[Source data]
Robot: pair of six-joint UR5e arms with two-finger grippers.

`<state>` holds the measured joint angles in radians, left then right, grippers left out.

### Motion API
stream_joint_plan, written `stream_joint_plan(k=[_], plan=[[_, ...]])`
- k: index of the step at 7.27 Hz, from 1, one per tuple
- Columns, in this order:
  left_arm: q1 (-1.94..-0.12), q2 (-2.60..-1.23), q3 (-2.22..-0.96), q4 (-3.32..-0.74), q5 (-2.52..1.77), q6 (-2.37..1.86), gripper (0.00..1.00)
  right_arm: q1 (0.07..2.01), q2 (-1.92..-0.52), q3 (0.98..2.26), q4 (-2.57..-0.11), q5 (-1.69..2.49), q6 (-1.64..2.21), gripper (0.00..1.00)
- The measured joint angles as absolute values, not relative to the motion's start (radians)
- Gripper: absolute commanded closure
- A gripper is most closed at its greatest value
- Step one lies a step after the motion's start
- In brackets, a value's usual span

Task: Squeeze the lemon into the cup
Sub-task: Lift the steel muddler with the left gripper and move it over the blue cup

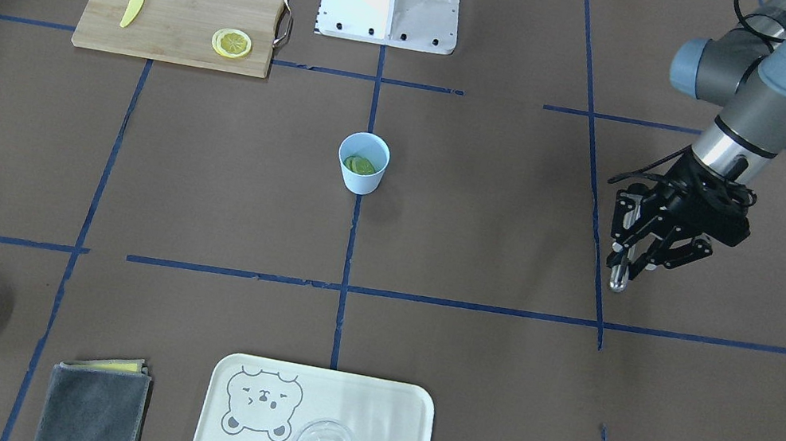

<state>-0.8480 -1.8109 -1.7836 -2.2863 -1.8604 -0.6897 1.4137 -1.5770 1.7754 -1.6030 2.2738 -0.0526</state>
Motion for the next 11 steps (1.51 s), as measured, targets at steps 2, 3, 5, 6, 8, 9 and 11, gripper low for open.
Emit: stream_joint_plan(k=[2, 3, 5, 6, 8, 9, 11], plan=[[-0.848, -1.906, -1.81, -2.403, -1.85, -0.734, 1.0, 1.422, -1.586, 1.775, -1.603, 2.272, -0.054, 0.0], [-0.846, -1.916, -1.807, -2.52, -1.82, -0.755, 1.0, 1.428, -1.587, 1.775, -1.603, 2.27, -0.054, 0.0], [-0.793, -1.928, -1.776, -2.763, -1.706, -0.761, 1.0, 1.445, -1.59, 1.774, -1.604, 2.267, -0.054, 0.0], [-0.736, -1.955, -1.736, -2.879, -1.647, -0.759, 1.0, 1.459, -1.594, 1.773, -1.607, 2.267, -0.054, 0.0], [-0.598, -2.043, -1.636, -3.058, -1.488, -0.682, 1.0, 1.498, -1.612, 1.775, -1.612, 2.27, -0.056, 0.0], [-0.536, -2.08, -1.604, -3.109, -1.416, -0.61, 1.0, 1.508, -1.619, 1.774, -1.612, 2.269, -0.056, 0.0], [-0.463, -2.113, -1.532, -3.211, -1.319, -0.515, 1.0, 1.514, -1.627, 1.772, -1.613, 2.269, -0.057, 0.0]])
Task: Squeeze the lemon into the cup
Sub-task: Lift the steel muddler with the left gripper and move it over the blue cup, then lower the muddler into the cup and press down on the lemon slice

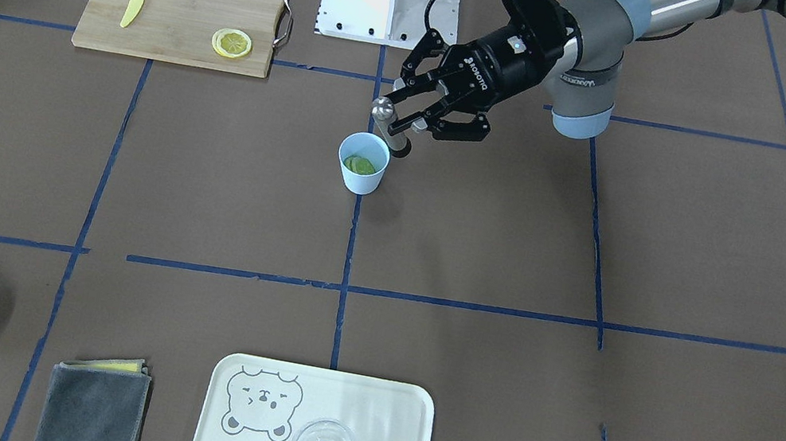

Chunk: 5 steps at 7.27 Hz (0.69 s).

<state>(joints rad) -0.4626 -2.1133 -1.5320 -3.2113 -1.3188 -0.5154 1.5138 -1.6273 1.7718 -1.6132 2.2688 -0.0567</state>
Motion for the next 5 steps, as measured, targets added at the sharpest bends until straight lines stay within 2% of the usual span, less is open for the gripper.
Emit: stream_joint_plan(k=[5], plan=[[-0.345, -2.181, -1.416, -3.259, -1.166, -0.416, 1.0, 1.518, -1.63, 1.768, -1.614, 2.269, -0.054, 0.0]])
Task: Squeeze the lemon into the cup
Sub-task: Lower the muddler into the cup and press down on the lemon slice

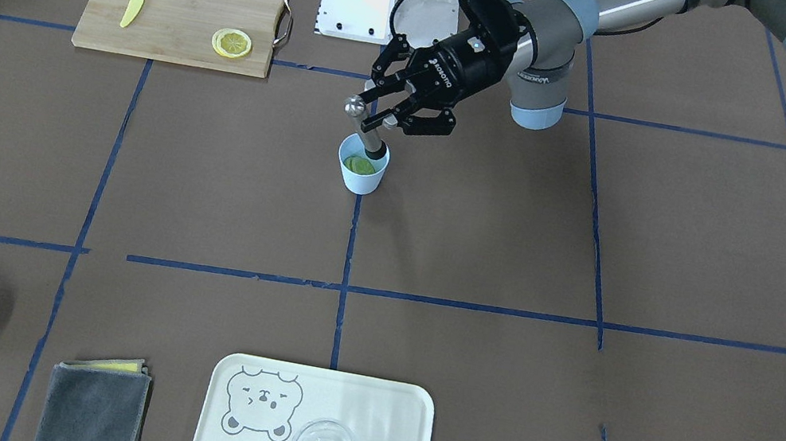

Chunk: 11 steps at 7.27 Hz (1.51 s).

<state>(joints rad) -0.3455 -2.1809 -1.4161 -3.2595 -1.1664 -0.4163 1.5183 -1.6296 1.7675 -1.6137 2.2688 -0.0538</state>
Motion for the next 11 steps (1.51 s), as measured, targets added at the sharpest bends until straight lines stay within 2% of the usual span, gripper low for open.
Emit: stream_joint_plan(k=[7, 11], plan=[[-0.3, -2.201, -1.321, -3.248, -1.127, -0.413, 1.0, 1.519, -1.624, 1.761, -1.612, 2.267, -0.048, 0.0], [-0.312, -2.201, -1.384, -3.25, -1.128, -0.413, 1.0, 1.519, -1.622, 1.759, -1.612, 2.266, -0.046, 0.0]])
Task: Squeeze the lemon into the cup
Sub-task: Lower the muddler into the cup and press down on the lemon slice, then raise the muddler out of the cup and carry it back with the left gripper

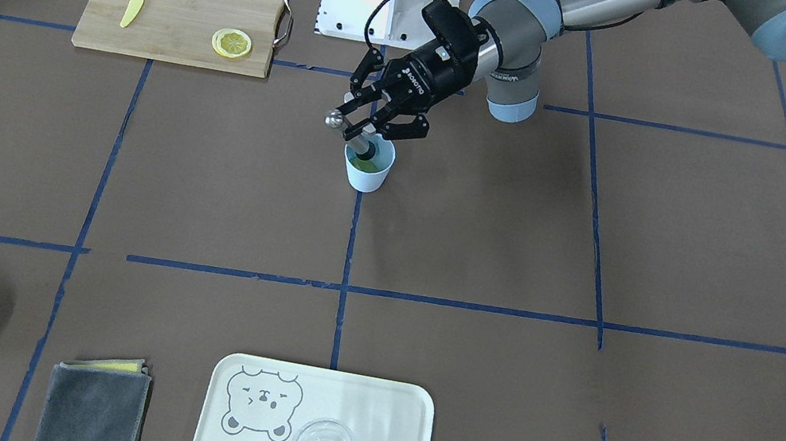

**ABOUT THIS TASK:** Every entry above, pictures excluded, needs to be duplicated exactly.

**ANSWER:**
Robot: pair of six-joint UR5e arms with two-finger grippers.

`<state>` holds the measured joint angles in radians, left then right, grippers left out.

### Motion API
stream_joint_plan, written `stream_joint_plan(k=[_], plan=[[_, ...]])`
- k: index of the step at 7.27 Hz, from 1, one per tuple
- Columns, in this order:
  left_arm: q1 (-1.94..-0.12), q2 (-2.60..-1.23), q3 (-2.22..-0.96), q4 (-3.32..-0.74), q5 (-2.52..1.77), q6 (-2.37..1.86), gripper (0.00..1.00)
  right_arm: q1 (0.07..2.01), q2 (-1.92..-0.52), q3 (0.98..2.26), q4 (-2.57..-0.11), q5 (-1.69..2.49), q6 (-1.64..2.21), gripper (0.00..1.00)
- The measured joint angles as absolute values, not relative to the motion's start (radians)
- Gripper: absolute commanded closure
- A gripper is most closed at its greatest value
- Step one lies a step after the motion's start
- In brackets, a value's usual span

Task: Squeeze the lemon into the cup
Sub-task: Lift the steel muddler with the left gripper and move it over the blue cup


<state>-0.8480 -1.8109 -1.7836 -2.2863 -1.8604 -0.6897 1.4137 -1.5770 1.7754 -1.6030 2.2738 -0.0526</state>
Motion for the next 11 steps (1.51 s), as measured, targets at steps 2, 3, 5, 6, 8, 9 and 11, gripper low for open.
Emit: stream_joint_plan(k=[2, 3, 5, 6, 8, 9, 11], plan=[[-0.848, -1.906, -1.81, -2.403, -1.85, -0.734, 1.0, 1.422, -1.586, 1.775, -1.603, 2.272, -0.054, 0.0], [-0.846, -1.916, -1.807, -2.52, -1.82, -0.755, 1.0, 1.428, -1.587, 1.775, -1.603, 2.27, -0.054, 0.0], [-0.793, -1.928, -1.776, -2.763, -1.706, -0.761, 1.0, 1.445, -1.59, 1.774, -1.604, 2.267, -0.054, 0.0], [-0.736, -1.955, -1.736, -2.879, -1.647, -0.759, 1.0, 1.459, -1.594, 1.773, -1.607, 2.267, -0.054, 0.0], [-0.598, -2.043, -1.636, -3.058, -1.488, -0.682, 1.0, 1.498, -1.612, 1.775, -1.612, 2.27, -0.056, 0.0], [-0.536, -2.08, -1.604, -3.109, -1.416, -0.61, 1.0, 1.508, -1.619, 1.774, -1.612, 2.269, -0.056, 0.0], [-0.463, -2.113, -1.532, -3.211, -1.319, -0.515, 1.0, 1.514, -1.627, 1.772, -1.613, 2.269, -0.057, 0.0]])
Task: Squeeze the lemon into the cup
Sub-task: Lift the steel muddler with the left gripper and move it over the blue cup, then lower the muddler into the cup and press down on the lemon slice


Chunk: 5 steps at 7.27 Hz (0.69 s).

<state>(joints rad) -0.4626 -2.1133 -1.5320 -3.2113 -1.3188 -0.5154 1.5138 -1.6273 1.7718 -1.6132 2.2688 -0.0567</state>
Motion for the next 5 steps, as measured, targets added at the sharpest bends until straight lines stay within 2% of the usual span, less is open for the gripper.
Emit: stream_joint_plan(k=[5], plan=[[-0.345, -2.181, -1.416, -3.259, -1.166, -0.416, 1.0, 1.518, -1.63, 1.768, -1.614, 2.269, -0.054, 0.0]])
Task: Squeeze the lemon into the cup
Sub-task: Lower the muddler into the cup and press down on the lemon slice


Chunk: 11 steps at 7.27 Hz (1.51 s).

<state>(joints rad) -0.3455 -2.1809 -1.4161 -3.2595 -1.1664 -0.4163 1.5183 -1.6296 1.7675 -1.6137 2.2688 -0.0538</state>
Motion for the next 11 steps (1.51 s), as measured, targets added at the sharpest bends until straight lines stay within 2% of the usual span, gripper low for open.
Emit: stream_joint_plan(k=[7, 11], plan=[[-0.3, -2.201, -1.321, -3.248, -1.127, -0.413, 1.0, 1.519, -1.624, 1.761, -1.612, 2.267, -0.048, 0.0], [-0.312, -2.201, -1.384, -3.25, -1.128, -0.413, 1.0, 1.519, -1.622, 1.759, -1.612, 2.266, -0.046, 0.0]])
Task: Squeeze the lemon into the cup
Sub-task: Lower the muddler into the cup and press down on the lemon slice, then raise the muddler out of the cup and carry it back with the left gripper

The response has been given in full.